**Your goal:** Please print the data shown below without any alteration.
******
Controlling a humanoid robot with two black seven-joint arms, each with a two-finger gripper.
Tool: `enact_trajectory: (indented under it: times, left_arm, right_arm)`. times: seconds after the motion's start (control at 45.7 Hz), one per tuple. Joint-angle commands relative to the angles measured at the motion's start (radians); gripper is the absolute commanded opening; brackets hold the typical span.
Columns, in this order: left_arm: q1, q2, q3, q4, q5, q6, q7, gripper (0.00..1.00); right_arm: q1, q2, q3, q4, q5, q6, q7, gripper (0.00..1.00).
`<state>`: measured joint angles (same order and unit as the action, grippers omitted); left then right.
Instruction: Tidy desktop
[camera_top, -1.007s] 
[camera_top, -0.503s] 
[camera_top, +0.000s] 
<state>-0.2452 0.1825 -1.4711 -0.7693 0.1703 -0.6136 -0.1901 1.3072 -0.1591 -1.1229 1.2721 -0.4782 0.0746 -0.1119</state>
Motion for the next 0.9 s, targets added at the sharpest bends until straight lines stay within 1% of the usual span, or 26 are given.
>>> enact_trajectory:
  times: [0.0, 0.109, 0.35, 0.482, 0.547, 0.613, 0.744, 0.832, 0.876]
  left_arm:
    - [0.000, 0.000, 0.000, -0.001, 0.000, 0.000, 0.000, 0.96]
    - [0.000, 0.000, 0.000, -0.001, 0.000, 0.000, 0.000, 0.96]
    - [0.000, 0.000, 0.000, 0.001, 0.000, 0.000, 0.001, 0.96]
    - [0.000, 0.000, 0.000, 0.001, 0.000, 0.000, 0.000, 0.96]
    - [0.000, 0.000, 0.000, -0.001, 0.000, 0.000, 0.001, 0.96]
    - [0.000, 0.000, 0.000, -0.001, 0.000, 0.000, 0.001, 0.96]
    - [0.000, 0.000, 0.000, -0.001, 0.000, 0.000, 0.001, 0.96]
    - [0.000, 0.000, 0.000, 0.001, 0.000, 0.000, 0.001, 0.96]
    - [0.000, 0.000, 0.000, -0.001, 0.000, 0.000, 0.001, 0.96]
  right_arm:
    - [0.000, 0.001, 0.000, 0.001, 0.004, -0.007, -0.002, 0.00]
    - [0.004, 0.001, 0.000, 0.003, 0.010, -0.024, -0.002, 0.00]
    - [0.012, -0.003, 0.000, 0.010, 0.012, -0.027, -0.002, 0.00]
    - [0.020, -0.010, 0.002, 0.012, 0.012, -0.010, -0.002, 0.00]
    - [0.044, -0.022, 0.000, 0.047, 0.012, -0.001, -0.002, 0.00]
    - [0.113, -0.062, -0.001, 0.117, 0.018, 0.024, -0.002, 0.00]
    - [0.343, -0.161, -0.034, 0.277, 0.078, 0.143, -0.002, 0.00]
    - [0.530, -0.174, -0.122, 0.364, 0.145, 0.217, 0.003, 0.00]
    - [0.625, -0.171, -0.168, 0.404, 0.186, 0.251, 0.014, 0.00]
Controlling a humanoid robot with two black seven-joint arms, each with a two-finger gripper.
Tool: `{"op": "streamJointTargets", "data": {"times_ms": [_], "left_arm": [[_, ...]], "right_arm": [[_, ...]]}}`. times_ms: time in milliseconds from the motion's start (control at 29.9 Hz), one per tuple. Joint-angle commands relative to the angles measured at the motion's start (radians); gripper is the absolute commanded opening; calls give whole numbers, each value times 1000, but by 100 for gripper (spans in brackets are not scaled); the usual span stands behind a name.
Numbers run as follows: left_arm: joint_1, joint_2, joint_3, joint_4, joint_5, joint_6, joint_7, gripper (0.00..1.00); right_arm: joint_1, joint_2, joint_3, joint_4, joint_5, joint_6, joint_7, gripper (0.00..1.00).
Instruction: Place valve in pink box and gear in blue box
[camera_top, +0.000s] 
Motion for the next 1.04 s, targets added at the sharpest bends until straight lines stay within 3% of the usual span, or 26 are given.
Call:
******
**Written response:**
Controlling a humanoid robot with two black seven-joint arms, each with a two-finger gripper.
Tool: `enact_trajectory: (indented under it: times, left_arm, right_arm)`. times: seconds after the motion's start (control at 45.7 Hz), one per tuple. Joint-angle commands relative to the angles measured at the motion's start (radians); gripper is the absolute commanded opening; brackets hold the typical span.
Columns, in this order: left_arm: q1, q2, q3, q4, q5, q6, q7, gripper (0.00..1.00); right_arm: q1, q2, q3, q4, q5, q6, q7, gripper (0.00..1.00).
`<state>`: measured joint angles (same order and unit as the action, grippers omitted); left then right.
Instruction: Tidy desktop
[camera_top, -1.007s] 
[camera_top, -0.503s] 
[camera_top, +0.000s] 
<state>-0.2452 0.1825 -1.4711 -0.7693 0.1703 -0.6136 -0.1901 1.3072 -0.1591 -1.1229 1.2721 -0.4782 0.0746 -0.1119</state>
Motion for the next 0.9 s, targets added at the sharpest bends until straight lines stay within 1% of the usual span, or 26 are given.
>>> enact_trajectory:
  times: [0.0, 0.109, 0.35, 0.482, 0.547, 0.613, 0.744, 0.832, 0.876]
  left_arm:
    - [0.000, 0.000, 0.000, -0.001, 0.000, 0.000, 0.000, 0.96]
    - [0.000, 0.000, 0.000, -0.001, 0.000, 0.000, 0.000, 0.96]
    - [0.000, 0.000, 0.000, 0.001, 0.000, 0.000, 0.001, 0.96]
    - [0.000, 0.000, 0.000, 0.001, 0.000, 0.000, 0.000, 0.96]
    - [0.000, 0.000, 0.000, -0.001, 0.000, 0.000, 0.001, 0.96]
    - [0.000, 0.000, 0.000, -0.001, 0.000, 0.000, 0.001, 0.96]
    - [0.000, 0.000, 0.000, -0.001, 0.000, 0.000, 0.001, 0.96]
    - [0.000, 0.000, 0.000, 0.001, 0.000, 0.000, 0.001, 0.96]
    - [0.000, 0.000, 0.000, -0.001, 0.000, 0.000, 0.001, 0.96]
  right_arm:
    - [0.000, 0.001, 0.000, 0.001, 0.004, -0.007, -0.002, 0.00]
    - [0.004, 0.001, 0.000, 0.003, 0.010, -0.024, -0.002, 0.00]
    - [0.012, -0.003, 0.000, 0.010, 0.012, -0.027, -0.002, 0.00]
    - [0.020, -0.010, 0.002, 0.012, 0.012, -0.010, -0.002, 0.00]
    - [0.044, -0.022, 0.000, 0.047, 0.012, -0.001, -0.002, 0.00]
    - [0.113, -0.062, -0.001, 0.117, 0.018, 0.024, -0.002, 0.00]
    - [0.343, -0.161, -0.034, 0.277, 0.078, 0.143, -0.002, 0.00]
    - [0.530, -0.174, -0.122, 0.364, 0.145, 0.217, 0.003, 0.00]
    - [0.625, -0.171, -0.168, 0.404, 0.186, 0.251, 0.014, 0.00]
Controlling a humanoid robot with two black seven-joint arms, each with a two-finger gripper.
Tool: `{"op": "streamJointTargets", "data": {"times_ms": [_], "left_arm": [[_, ...]], "right_arm": [[_, ...]]}}`. times_ms: time in milliseconds from the motion's start (control at 29.9 Hz), one per tuple. Joint-angle commands relative to the angles measured at the motion's start (radians); gripper is the absolute commanded opening; calls give whole numbers, each value times 1000, but by 100 for gripper (spans in brackets are not scaled); the usual span stands behind a name.
Numbers run as follows: left_arm: joint_1, joint_2, joint_3, joint_4, joint_5, joint_6, joint_7, gripper (0.00..1.00); right_arm: joint_1, joint_2, joint_3, joint_4, joint_5, joint_6, joint_7, gripper (0.00..1.00).
Instruction: Place valve in pink box and gear in blue box
[camera_top, +0.000s] 
Motion for the next 1.04 s, targets added at the sharpest bends until straight lines stay within 3% of the usual span, or 26 are given.
Call:

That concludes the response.